Ontario Finance Minister Charles Sousa recently told a news conference that the government had become "increasingly concerned about rapidly rising rents and housing prices, and their impact on the many people looking to find a home." At the news conference, officials from three levels of governments, as well as assembled media types, nodded in apparent agreement.
It's hard to fathom a similar reaction if Sousa had said the government was increasingly concerned about rapidly rising prices of large cap stocks and their impact on the many people looking to invest.
The list goes on.
"I don't want people to lose hope with respect to home ownership," said Toronto Mayor John Tory, seemingly forgetting that home ownership is not a right — it's an investment like any other.
Echoed Prime Minister Justin Trudeau: "People need to afford the homes in the cities that they work."
The point here is that nearly all the oxygen in any discussion around housing focuses on that investment, and on one generation being priced out while the retirement plans of another generation are based almost exclusively on the soaring value of their homes.
That preoccupation also pays short shrift to the fact that the housing market has already shown some signs of cooling outside of southern Ontario and the Greater Vancouver Area.
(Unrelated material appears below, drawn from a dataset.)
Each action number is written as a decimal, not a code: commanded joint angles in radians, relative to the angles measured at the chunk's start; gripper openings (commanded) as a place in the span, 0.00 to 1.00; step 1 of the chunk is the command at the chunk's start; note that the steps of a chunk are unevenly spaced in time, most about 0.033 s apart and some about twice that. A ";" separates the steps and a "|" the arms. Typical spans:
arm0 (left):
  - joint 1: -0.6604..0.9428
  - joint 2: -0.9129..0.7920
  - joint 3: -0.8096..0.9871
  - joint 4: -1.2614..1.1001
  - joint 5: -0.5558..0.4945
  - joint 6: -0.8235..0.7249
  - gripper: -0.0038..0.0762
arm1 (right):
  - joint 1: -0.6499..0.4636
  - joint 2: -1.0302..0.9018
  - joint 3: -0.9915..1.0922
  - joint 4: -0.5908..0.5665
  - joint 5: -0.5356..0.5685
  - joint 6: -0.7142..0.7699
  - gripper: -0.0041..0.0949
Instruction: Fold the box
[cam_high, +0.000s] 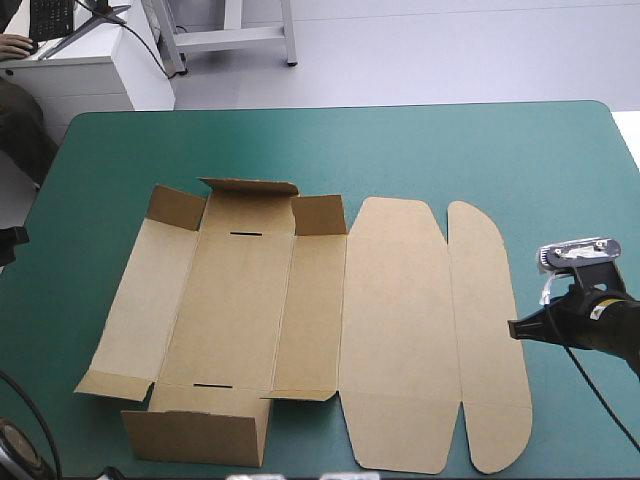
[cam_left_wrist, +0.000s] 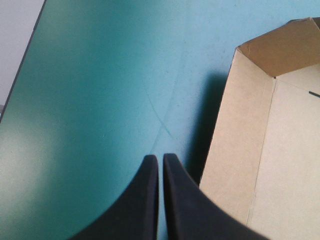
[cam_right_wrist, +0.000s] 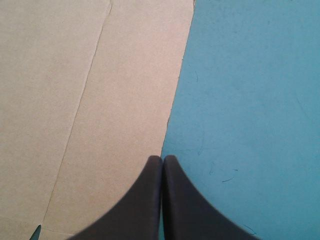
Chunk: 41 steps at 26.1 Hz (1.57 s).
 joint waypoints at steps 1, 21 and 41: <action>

Governments don't talk about intervening when certain stocks soar or the price of food rises. They certainly don't implement taxes or restrictions on certain buyers, including foreign investors, in an attempt to make an investment more affordable for a younger generation.
- Real estate 'chaos' sends millenials scrambling to buy
- Analysis: Relying on prices that always go up is foolish
There's also a bigger issue at play. If all the time and money spent talking about cooling the investment side focused more on the housing side, many of the issues we're struggling with today just might become more manageable.
More affordable rental housing is key
The ability to invest in the housing market may not be a right, but having a secure place to live and raise a family certainly should be. If we focused on that side of the equation, we'd spend less time focused on foreign buyers, speculators and the spectre of an ominous housing bubble that could burst at any moment.
Governments could review zoning ordinances and the permit process to ensure we build more purpose built rentals. They could consider building a stock of housing that meets the needs of the market, rather than the profits of the developers.
Home ownership still a measure of success for millennials
But it's hard to change decades of thinking.
Governments have been nurturing, protecting and underpinning the housing market in multiple ways for decades. Among the most notable supports are the mortgage insurance backing provided by CMHC and the fact that, on the sale of a principle residence, home owners are not obligated to pay capital gains taxes.
Economist Armine Yalnizian says politicians need to rethink the path to prosperity. Traditionally, she says, the two paths were higher education and/or home ownership.
"The former no longer guarantees even employability, let alone higher wages; the latter is increasingly out of reach in part because of the former," she says.
Risky to dismiss home ownership
But Yalnizian says breaking from that orthodoxy comes with risk.
"Politically it is hard for politicians to get off the 'ownership society' narrative track, because it looks like they're waving the white flag on the future of the middle class for younger voters," she says.
Still, Benjamin Tal, Deputy Chief Economist of CIBC World Markets, says other global cities and societies have a completely different way of thinking about housing. And he notes that politicians won't change until those who vote for them start thinking differently first.
"We have to develop that mentality that if you are 35 years old, you're married, you have two kids and you're renting, nothing is wrong with you."